> **TASK GOAL**
The output should be every line below that includes the word "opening".

Content starts

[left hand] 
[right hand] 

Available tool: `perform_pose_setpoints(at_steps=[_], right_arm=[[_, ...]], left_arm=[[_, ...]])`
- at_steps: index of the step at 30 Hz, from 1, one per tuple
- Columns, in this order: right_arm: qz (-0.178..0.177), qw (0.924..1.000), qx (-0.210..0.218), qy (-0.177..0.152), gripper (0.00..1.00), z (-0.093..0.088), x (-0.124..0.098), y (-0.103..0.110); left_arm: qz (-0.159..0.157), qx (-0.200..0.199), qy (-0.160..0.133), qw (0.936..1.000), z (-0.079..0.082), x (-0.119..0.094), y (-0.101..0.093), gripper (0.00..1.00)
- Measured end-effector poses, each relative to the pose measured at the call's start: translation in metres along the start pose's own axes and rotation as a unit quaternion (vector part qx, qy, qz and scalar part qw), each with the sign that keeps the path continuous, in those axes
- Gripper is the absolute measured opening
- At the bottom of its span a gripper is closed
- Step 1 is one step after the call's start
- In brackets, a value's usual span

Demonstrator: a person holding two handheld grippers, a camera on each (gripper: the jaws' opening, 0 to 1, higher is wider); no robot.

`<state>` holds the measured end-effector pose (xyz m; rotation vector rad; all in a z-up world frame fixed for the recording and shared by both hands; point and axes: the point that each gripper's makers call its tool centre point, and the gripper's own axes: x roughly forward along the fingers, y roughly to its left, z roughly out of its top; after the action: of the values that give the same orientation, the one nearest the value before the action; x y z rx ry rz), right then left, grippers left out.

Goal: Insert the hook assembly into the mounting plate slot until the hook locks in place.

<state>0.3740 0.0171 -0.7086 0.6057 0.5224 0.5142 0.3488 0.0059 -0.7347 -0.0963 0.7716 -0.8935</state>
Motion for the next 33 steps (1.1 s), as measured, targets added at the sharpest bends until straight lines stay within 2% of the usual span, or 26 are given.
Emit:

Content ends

> **REPLY TO THE TASK**
- Gripper is the absolute measured opening
Demonstrator: a person holding two handheld grippers, a camera on each (gripper: the jaws' opening, 0 to 1, higher is wider); no robot.

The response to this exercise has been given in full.